Andrew Benintendi is heading to KC.
The Red Sox shipped the 26-year-old outfielder to the Royals on Wednesday, continuing the (light) teardown of the team, a year after dealing Mookie Betts to the Dodgers in a blockbuster.
The #RedSox today traded OF Andrew Benintendi and cash considerations to the KC Royals, in exchange for OF Franchy Cordero & 2 players to be named later.
Additionally, the Red Sox received minor league RHP Josh Winckowski & a player to be named later from the New York Mets.
— Red Sox (@RedSox) February 11, 2021
The Red Sox net three players to be named later, outfielder Franchy Cordero from the Royals and pitcher Josh Winckowski from the Mets in the deal, making for a fair amount of moving parts in the three-team pact.
There’s a fair amount going on here, not much of it helping for the now. Here’s how it breaks down:
Andrew Benintendi trade grades
Royals get: Outfielder Andrew Benintendi from the Red Sox
The Royals are, quietly, putting together a pretty decent offseason. They bought Benintendi on the cheap, added Carlos Santana on a two-year deal, signed Mike Minor to help out the rotation and have a farm system on the come-up.

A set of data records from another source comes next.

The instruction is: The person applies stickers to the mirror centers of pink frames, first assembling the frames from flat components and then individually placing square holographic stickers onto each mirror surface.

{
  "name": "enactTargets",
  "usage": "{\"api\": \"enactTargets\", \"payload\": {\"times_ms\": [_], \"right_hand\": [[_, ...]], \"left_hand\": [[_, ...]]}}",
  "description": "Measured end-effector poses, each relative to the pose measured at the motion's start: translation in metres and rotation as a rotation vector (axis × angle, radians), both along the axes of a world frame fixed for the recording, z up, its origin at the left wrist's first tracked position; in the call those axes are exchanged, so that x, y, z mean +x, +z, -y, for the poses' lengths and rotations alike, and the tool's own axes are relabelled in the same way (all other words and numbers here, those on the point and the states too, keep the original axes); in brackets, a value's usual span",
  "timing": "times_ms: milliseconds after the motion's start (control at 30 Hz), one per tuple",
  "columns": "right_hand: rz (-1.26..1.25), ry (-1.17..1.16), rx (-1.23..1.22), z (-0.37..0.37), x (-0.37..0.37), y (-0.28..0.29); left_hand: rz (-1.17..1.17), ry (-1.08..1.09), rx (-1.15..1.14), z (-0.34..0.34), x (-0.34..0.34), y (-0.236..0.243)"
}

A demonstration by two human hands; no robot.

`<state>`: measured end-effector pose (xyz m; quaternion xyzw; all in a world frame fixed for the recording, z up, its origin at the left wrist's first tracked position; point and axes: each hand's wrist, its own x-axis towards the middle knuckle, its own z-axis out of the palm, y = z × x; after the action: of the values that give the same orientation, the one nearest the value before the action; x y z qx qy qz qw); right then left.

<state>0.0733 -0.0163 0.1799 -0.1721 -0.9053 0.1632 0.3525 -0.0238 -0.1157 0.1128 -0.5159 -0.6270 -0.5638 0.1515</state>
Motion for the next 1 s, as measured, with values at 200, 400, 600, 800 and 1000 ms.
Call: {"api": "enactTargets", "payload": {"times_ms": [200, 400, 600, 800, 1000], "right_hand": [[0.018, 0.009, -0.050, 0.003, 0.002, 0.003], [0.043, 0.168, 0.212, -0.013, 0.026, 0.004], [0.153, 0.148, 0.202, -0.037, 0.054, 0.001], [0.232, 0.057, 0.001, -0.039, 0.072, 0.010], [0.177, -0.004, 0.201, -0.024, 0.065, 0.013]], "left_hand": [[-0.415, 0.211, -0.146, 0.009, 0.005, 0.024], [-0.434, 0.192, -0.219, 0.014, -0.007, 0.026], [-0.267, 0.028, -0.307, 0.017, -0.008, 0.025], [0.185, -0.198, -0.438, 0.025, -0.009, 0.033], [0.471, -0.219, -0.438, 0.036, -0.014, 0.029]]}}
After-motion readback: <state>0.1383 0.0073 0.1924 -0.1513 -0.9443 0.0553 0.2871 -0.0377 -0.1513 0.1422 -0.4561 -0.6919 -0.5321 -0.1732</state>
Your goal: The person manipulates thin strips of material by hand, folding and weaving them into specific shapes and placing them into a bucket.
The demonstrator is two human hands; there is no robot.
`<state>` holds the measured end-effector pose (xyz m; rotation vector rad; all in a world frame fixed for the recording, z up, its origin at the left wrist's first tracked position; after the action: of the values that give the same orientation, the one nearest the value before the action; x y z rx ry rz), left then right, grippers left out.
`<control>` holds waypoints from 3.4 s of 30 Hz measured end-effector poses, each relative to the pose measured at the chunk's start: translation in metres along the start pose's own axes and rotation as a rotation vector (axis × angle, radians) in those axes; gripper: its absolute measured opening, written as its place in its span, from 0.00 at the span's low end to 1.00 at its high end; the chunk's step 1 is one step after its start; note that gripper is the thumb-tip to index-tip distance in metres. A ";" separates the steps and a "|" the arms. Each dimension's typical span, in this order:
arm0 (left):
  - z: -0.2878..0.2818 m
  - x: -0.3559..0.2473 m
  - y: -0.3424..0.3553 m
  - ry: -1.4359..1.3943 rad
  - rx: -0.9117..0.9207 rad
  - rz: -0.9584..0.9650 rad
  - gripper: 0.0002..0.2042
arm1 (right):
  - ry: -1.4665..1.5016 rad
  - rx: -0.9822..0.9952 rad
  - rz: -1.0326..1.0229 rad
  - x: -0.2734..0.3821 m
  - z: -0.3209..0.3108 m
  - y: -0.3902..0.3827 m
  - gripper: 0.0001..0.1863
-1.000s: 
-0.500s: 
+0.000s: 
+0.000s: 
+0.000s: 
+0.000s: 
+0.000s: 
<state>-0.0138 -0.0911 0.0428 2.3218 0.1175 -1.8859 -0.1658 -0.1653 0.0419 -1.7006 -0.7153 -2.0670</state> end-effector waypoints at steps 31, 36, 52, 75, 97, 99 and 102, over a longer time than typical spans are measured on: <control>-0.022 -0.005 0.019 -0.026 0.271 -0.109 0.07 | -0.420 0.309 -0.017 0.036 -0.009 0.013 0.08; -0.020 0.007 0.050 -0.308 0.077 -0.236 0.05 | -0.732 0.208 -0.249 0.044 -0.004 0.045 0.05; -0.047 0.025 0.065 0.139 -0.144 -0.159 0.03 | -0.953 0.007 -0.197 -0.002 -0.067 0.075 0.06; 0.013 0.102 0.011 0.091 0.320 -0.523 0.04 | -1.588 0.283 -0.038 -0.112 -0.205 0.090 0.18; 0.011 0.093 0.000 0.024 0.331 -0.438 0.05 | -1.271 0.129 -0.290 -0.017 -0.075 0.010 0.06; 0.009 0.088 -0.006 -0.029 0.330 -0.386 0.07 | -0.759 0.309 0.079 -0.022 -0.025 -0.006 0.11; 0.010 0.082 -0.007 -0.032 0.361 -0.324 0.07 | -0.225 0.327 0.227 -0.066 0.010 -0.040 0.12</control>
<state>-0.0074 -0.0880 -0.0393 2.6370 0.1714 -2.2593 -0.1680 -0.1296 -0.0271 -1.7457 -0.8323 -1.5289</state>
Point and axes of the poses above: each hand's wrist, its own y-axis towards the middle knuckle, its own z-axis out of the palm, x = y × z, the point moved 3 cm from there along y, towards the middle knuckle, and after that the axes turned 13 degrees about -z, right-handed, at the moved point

The catch: Benintendi is coming off a 14-game season during which he battled a rib injury, so who knows whether he’s more the four-win player he was in 2018 or the World Series-hungover dude he was in 2019. Still, buying low on Benintendi (the Sox are throwing in cash, too) makes for a very good move right now, even if we’re waiting to see who the prospects are the Royals are sending back to Boston.
At 26, Benintendi is presumably entering the prime of his career and has one more year of team control after 2021, which, we know, is like gold in today’s game. The Royals add a lefty to the lineup that features a bit of pop with Santana and Jorge Soler.
Benintendi should fit in nicely, even if the Royals are subtracting slightly from a farm system that’s on the up-and-up right now.
Red Sox: Incomplete
Red Sox get: Outfielder Franchy Cordero, two PTBNL (from Royals), RHP Josh Winckowski, PTBNL (from Mets)
It’s difficult to say where the Red Sox truly grade out here, so we’re handing out the rare “Incomplete” grade, considering the meat of this deal is in the players to be named later.
Right now, Boston gets the toolsy outfielder Franchy Cordero from the Royals, who will slot into an outfield spot with the departure of Benintendi. Cordero will be playing for his third team in as many seasons, and has yet to put it all together as a major leaguer. But if the Red Sox can tap into his potential, then he could be a very good add for Boston right now.
Cordero came up as an uber-talented outfielder with the Padres and was dealt to the Royals last year. He’s an average defender with a strong arm, though he’s coming off a rough year in which he had a wrist injury that sidelined him for the majority of the season.
Time is running out to see what Cordero is, though. They also acquire pitcher Josh Winckowski from the Mets, an A-ball starter with good upside. He throws a low-90s sinker with a decent slider and changeup.
Giving up on Benintendi now isn’t the smartest or best move for a team that needs the talent (and Benintendi wasn’t exactly a costly piece in the outfield), but the team is clearly focused on rebuilding a pretty barren farm system. This trade helps that, netting three prospects in the deal, even if we don’t know names yet.
That said, the Sox can still be good this year: A lineup that features Rafael Devers, Alex Verdugo, JD Martinez and Xander Bogaerts has potential, for sure. But they definitely got weaker in the immediate.
Mets get: Outfielder Khalil Lee from Royals
The Mets and searching for outfield help — name a more iconic duo.
Sneaking in the trade, the Mets pick up Khalil Lee, a 22-year-old outfielder from the Royals who’s just about ready to make the jump to the majors. Lee was one of the Royals’ top prospects a few years ago, and he has lots of promise as both an offensive player and a defender should he develop this year.
The small risk here: There was no minor league season in 2020 because of the pandemic, leaving lots of players’ development in limbo. While Lee has above average on-base skills, his high strikeout rate leaves some questions offensively, but should he continue to progress, they could see him in the majors come September.
Lee’s upside as an all-around player could net the Mets a nice gain in the outfield, something they’ve needed for a few years now. They only had to give up Josh Winckowski, who they got in the recent Steven Matz-to-Toronto deal, and a player to be named later.
It’s a really low-risk, high-reward move for the Mets here, which is front-office smarts that they’ve lacked for some time.